In the early Middle Ages, many nobles founded towns as Stiftung-like legal entities, a technique which was soon used to establish hospitals, orphanages and other non-profit organizations. It was the establishment of monastic communities, however, mostly in the southern and eastern border regions of the Holy Roman Empire, where the theory of Stiftung developed most. Many famous church buildings and monasteries were early foundations of Stiftung activity. Many of the 9th century foundations survive today notably in Wemding, Bavaria which dates back to the 10th century. Otto I donated the lady's donation at Quedlinburg Abbey which lasted from 936 to 1802.
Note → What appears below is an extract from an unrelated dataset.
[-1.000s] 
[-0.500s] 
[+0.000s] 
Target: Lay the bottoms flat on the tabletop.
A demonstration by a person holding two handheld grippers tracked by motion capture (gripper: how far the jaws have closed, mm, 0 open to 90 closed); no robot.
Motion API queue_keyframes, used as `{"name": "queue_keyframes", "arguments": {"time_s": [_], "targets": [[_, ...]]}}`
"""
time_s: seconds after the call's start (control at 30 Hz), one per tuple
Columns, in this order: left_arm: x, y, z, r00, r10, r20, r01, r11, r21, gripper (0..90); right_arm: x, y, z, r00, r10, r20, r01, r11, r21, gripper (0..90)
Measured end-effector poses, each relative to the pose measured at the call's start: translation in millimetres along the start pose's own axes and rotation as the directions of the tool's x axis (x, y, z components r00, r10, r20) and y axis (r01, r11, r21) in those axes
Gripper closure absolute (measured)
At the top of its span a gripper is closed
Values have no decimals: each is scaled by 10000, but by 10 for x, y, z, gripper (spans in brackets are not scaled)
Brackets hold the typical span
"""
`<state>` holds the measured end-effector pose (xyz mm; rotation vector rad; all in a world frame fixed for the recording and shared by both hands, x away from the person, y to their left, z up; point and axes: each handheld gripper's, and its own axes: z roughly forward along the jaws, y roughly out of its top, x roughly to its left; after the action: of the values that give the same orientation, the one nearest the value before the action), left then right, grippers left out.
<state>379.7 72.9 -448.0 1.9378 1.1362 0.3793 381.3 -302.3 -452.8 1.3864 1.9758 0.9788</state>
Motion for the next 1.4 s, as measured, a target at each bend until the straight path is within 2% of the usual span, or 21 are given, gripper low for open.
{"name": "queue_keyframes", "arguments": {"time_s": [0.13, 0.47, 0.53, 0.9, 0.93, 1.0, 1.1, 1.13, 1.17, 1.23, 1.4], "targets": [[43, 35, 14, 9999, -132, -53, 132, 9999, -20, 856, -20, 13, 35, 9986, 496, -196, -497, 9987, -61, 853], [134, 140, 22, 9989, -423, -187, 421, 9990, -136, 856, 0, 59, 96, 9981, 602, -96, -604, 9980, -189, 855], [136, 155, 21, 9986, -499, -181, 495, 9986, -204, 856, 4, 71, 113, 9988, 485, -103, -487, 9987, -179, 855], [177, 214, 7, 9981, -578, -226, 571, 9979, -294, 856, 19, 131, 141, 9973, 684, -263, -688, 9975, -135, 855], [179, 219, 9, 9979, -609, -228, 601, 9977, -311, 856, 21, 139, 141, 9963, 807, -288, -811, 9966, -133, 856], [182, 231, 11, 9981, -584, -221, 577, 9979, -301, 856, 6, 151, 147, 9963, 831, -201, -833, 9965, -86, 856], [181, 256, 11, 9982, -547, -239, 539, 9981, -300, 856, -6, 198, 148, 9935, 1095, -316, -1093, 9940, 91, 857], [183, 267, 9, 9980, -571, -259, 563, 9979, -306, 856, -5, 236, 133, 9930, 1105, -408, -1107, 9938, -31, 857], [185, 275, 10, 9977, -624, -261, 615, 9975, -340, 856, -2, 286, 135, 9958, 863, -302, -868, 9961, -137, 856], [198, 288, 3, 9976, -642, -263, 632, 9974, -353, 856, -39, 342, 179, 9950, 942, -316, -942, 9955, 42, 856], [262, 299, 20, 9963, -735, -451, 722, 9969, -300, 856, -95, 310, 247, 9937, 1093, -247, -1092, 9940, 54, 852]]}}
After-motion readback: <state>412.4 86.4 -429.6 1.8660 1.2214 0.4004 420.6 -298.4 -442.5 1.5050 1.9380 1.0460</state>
When Roman law began to take root in Germany during the 13th century, many social structures changed including considerable urbanization. Numerous Stiftung foundations were created at this time and many have survived the vicissitudes of history. Stiftung foundations took on a distinctly non-profit nature in response to the invention of corporations under the legal scholar and Pope Innocent IV.

The Stiftung foundation of Bürgerspital zum Heiligen Geist in Würzburg is a good example of how they function. Founded in 1316, it is only one of about 250 examples of foundations that are older than 500 years which still exist today. The foundation provides geriatric services for the citizens of the burger, and is funded by the vineyard on the foundations estates.

The well-known social housing Stiftung, Fuggerei in Augsburg, which is regarded as the oldest still existing social housing settlement, was founded in 1519, by the leading inhabitants of the town (foundation letter of 1521) and is therefore a few years younger than the social housing foundation of Valentin Ostertag.

The Städelsche Kunstinstitut and Städtische Galerie (museum and art gallery) in Frankfurt am Main is one of the most important German art museums with a collection of more than 4000 paintings from the Middle Ages to Modern and Contemporary Art.

During the early modern era, the Francke Foundation in Halle was founded in 1698, the Foundation Städelsches Kunstinstitut in 1815, and the Carl-Zeiss-Stiftung in 1889.

The 20th century was a low point for Stiftungen. The hyperinflation of the 1920-1930s, the rise of the third Reich, and the division of Germany, especially communist control of East Germany, resulted in the decline in the formation of new Stiftungen, and many older foundations dissolved.

During National Socialist rule, foundations that did not exclusively benefit the German (Aryan) people were officially classified as "non-charitable". Since this directly affected their taxation status, it allowed the government to deduct assets. Furthermore, Jewish-ran foundations were simply seized outright during National Socialist rule, and the revenue went directly to the German government. Many Jewish foundations were liquidated and looted. Those foundations that did continue to exist were Aryanised and given Nazi-friendly leadership.

As of 2000, changes in the charitable law and the foundation civil law and the associated broader public debate on the meaning and value of foundations, together with the strong growth of private assets and the re-emergence of the concept of citizenship, have ensured that as many foundations are formed in a year today as were in a decade at the end of the 20th century. In addition to private donors, companies, associations, and local authorities are also increasingly active as founders.

==Geographic distribution==
Stiftungen are a civil law construct, found mostly in German-speaking areas. Civil law Stiftung foundations have developed in Austria, Cyprus, Denmark (erhvervsdrivende fond), Italy, Finland, Germany, Liechtenstein (Unternehmenstiftung), the Netherlands (stichting), Netherlands Antilles, Norway (Bokmål stiftelse; Nynorsk stifting), Spain, Sweden (stiftelse), Switzerland, Panama (1975), and more recently in St Kitts (2003), Nevis (2004), Bahamas (2005), Anguilla (2006), Antigua and Barbuda (2006), Malta (2006), Jersey (2009), and Labuan, Malaysia (2010).